» **SOURCE DATA**
======

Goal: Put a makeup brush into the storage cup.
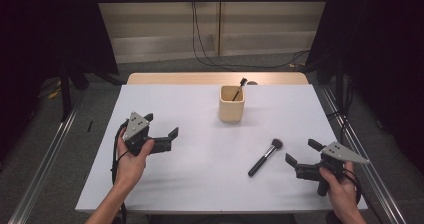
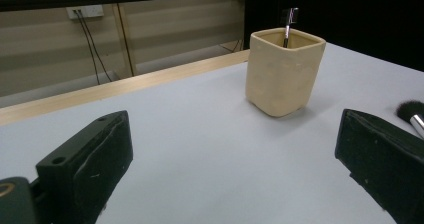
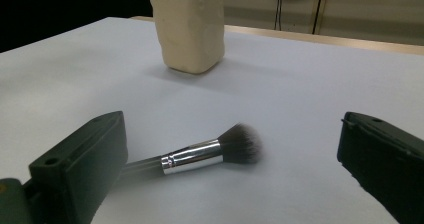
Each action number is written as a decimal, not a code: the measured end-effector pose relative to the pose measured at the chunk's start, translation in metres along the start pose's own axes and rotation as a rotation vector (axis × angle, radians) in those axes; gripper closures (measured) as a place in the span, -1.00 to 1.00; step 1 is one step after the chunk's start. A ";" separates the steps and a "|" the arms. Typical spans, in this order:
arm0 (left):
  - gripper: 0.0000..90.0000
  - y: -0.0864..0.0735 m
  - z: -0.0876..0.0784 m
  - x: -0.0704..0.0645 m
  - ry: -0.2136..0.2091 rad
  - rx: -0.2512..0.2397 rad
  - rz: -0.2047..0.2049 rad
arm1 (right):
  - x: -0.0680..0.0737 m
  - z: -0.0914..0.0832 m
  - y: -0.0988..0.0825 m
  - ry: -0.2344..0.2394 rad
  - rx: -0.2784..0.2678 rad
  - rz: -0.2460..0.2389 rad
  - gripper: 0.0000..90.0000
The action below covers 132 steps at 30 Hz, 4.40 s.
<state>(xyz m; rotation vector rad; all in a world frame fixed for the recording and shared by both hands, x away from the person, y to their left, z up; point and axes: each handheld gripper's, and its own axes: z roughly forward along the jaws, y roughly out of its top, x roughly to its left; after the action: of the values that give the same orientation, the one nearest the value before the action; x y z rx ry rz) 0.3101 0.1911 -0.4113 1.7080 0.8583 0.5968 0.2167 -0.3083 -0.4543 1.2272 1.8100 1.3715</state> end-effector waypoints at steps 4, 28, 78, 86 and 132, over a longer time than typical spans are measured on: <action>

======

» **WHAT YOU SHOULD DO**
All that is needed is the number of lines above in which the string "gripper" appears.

» **COMPLETED EXERCISE**
4